To further investigate the relationship between outbreak counts and illness counts, an analysis of variance model was used to assess if the number of illnesses per outbreak differed significantly by commodity. Of the 17 commodity groups in the dataset, prior to collapsing groups, only the seeded vegetables variable was significantly different (p = 0.0045). A likely cause of the significant difference is the number of large outbreaks associated with tomatoes, cucumbers and peppers. Removing the illnesses attributed to seeded vegetables and refitting the model indicates no significant difference across the remaining commodities groups (p = 0.64). Thus, these analyses suggest that the average annual number of cases of salmonellosis from outbreaks with an identified food source has remained constant at roughly 1700 illnesses per year, but that the power to detect a significant change in the number of illnesses is low in comparison to the number of outbreaks per year.
Trends by commodity
After reducing the number of commodity groups from 17 to 12, only the group consisting of other meat-game has an average of less than one outbreak per year. Nearly 60% of all outbreaks occur in the groups of chicken, eggs, pork and seeded vegetables (Table 1). The Mann–Kendall test suggests significant monotonic trends in the annual number of outbreaks for the eggs, pork and seeded vegetables commodities (p = 0.001, 0.003, 0.019, respectively). Two of these commodity groups (i.e. eggs and pork) also have means and variances of their count data that differ substantially, indicating a departure from a simple Poisson process with a constant rate parameter.
Outputs of the compositional trend model are used to assess changes in the proportion of outbreaks attributed to the 12 food commodity groups between 1998 and 2017. The compositional trend model for the five meat and poultry commodity groups is given in Figure 2. Amongst these commodity groups, only pork demonstrates a significant increasing trend (p = 0.006), with the trend in the proportion of outbreaks increasing from 0.04 to 0.18 between 1998 and 2017, respectively. While the trend model for beef decreases from roughly 0.10 to 0.05 during the study period, the decrease is not significant (p = 0.21). The proportion of outbreaks for the commodity groups of chicken, turkey and other meat/game is essentially unchanged during the 20-year study period. The trend in the proportion of outbreaks for all other outbreaks (i.e. the reference group D) is also included in Figure 2 to demonstrate that the proportion of outbreaks from non-meat commodities remained roughly constant at slightly more than 0.5.

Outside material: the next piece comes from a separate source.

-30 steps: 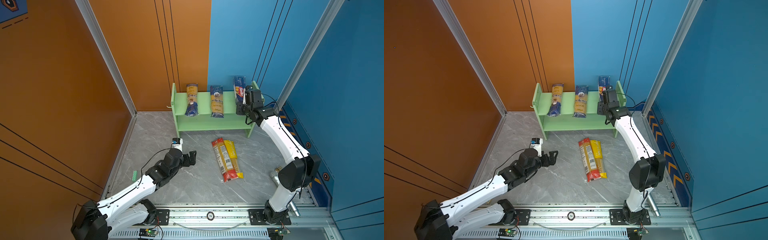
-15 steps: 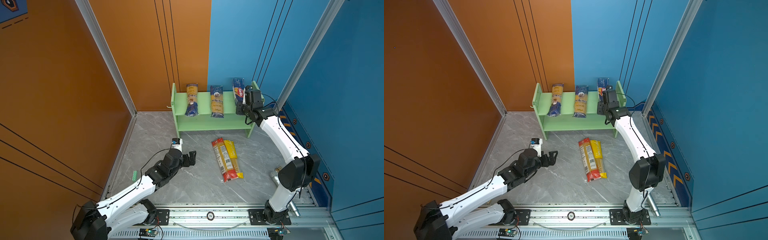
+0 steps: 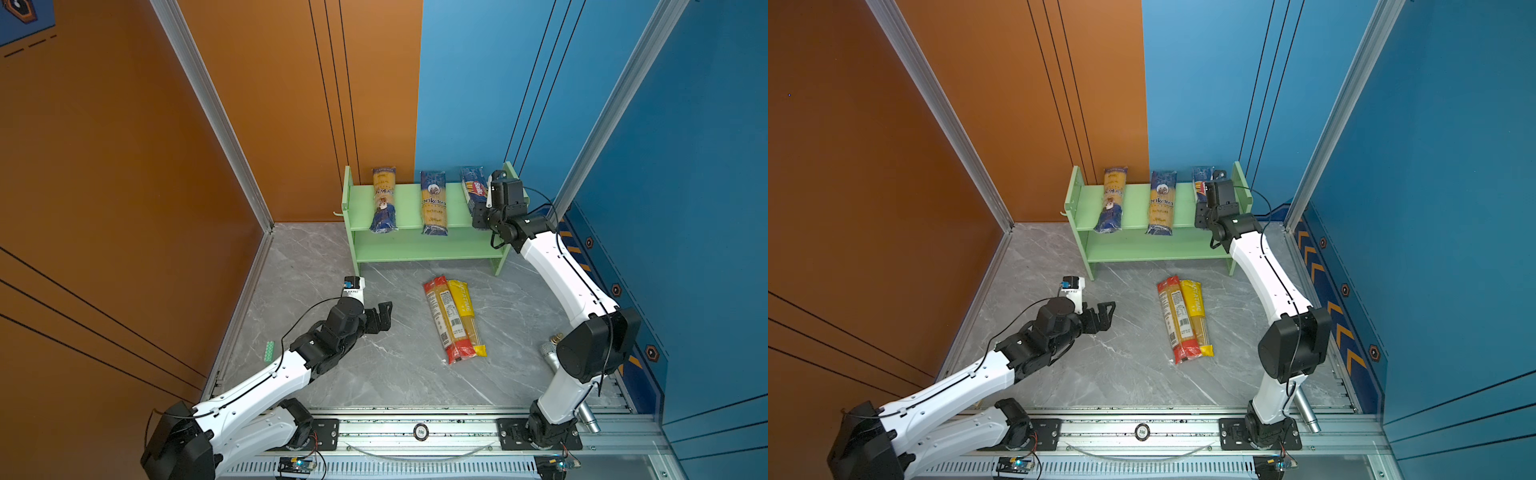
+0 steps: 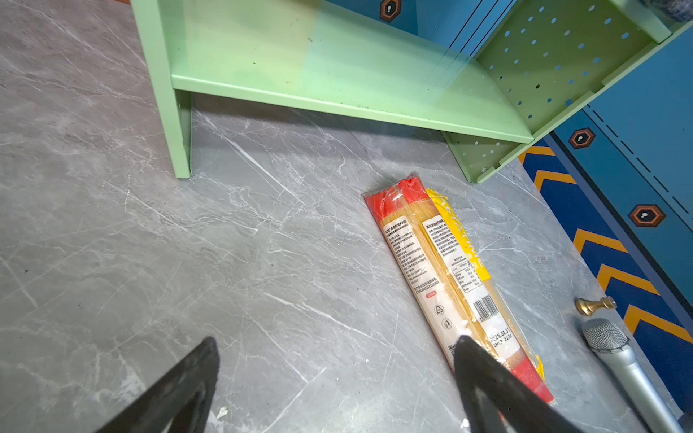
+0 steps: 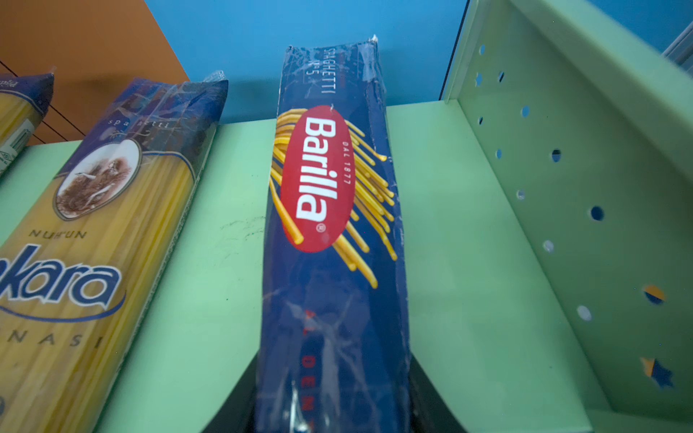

As was the case with all meat and poultry commodities, other than pork, most of the remaining commodity groups exhibit no significant trends. Figure 3 shows the results of the application of the compositional data analysis approach to identify all commodity groups that demonstrate a significant trend. Only the commodity groups consisting of eggs, pork and seeded vegetables demonstrate significant overall changes (p = 0.005). This analysis finds that the commodity group of seeded vegetables increases from 0.02 to 0.1.
The proportion of egg-associated outbreaks demonstrated the largest reduction of any commodity group. The trend for this commodity monotonically and significantly decreases from 0.33 in 1998 to 0.06 in 2017 (Fig. 3). The effect of the reduction in this single commodity on the 11 remaining commodity groups can be estimated using equation (1), which shows that if there were no changes in the number of outbreaks for all other commodities, the estimated cumulative effect of the reduction in egg-associated outbreaks would be an increase in the proportion of outbreaks across the remaining commodities of 0.25. This estimate is conservative because the number of non-egg-associated outbreaks actually increases significantly by roughly 50% during the study period (Fig. 4). Applying simple linear models to describe the decrease in egg-associated outbreaks, fitted to the data in Figure 4, results in an estimated increase in the proportion of non-egg-associated outbreaks of 0.30. The consequence of this result is that the proportion of outbreaks for the non-egg-associated commodities is expected to increase as a result of the decrease in egg-associated outbreaks, particularly in the 1998–2008 timeframe when the annual decrease in egg-associated outbreaks was the greatest. This observation suggests a more nuanced interpretation of the results presented for the meat and poultry commodities (Fig. 2) because the commodities that demonstrated no change in their proportion of outbreaks (i.e. chicken, turkey and other meat/game) would be expected to increase somewhat as a consequence of the reduction in egg-associated outbreaks.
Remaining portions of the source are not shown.